In 2020, Environmental Research published a study examining the mortality rate from COVID-19 and constant exposure to dangerous air pollutants in the U.S. The findings suggested that each increase in respiratory hazard index (which refers to the level of harmful air pollutants) increases the likelihood of death from COVID-19 by 9%. The American Lung Association points out that when the air pollution index increases, it worsens COVID-19 outcomes because the hazardous air brings respiratory stress, which is then exacerbated by COVID-19 symptoms.

On a related note, air pollution isn't just a problem in the U.S. One 2020 study found similar findings on a global scale, explaining that long-term exposure to air pollutants may play a role in around 15% of deaths from COVID-19 worldwide. These pollutants come from a range of sources such as coal-fired power plants, household products, vehicles, wildfires, fossil fuels, and more (via American Lung Association).

How does particle pollution and nitrogen oxide affect COVID-19?
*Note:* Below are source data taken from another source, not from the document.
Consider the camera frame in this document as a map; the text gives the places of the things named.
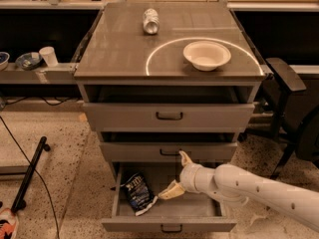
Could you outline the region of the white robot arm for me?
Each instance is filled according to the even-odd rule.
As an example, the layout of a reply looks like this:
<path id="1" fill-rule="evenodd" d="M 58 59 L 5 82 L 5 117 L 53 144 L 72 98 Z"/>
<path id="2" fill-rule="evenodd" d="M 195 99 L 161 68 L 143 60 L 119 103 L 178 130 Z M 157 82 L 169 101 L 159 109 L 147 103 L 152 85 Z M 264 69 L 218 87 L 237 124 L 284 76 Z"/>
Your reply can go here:
<path id="1" fill-rule="evenodd" d="M 194 163 L 186 152 L 179 151 L 182 171 L 159 198 L 169 200 L 186 192 L 203 193 L 231 207 L 243 206 L 249 199 L 289 216 L 319 231 L 319 193 L 267 179 L 232 164 L 217 168 Z"/>

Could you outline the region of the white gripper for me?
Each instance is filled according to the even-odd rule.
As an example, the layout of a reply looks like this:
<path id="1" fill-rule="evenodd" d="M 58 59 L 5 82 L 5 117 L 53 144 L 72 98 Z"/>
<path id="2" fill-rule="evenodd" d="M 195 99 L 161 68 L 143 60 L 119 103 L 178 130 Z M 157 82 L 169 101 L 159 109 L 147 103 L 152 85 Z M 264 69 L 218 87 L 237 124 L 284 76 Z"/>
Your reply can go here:
<path id="1" fill-rule="evenodd" d="M 165 190 L 159 193 L 159 198 L 169 200 L 179 197 L 187 192 L 213 193 L 216 189 L 214 182 L 214 169 L 200 164 L 192 163 L 188 154 L 180 150 L 181 165 L 183 170 L 179 175 L 180 183 L 174 180 Z"/>
For air to be considered healthy, AirNow shares the air quality index should ideally have a value between 0-50, but air quality can be acceptable up to 100. Anything over those numbers affects the air quality, and air pollution may pose a risk. At the top of the list of air pollutants lies nitrogen dioxide (NO2) as well as particle pollution, specifically PM 2.5 and PM10. According to the U.S. News & World Report, these are often produced by traffic and industrial burning.

Emerging research published in the American Journal of Respiratory and Critical Care Medicine shares that exposure to NO2 and PM 2.5 increases the severity and mortality of COVID-19. Study co-author Zhanghua Chen tells U.S. News & World Report, "Our research demonstrated that one-year average exposure to PM2.5 translated to a 20-30% increase in the risk of hospitalization, intensive respiratory support and ICU admissions from COVID-19. Exposure to NO2 for one month carried an increased risk of 12-18%."

These findings were similar to those of a 2020 study that claimed that a reduction in air pollution, especially in urban areas with historically high levels of NO2, could have prevented over 14,000 COVID-19-related deaths by July 2020. U.S. News & World Report shares that reducing exposure to air pollution may be beneficial to protecting lung health.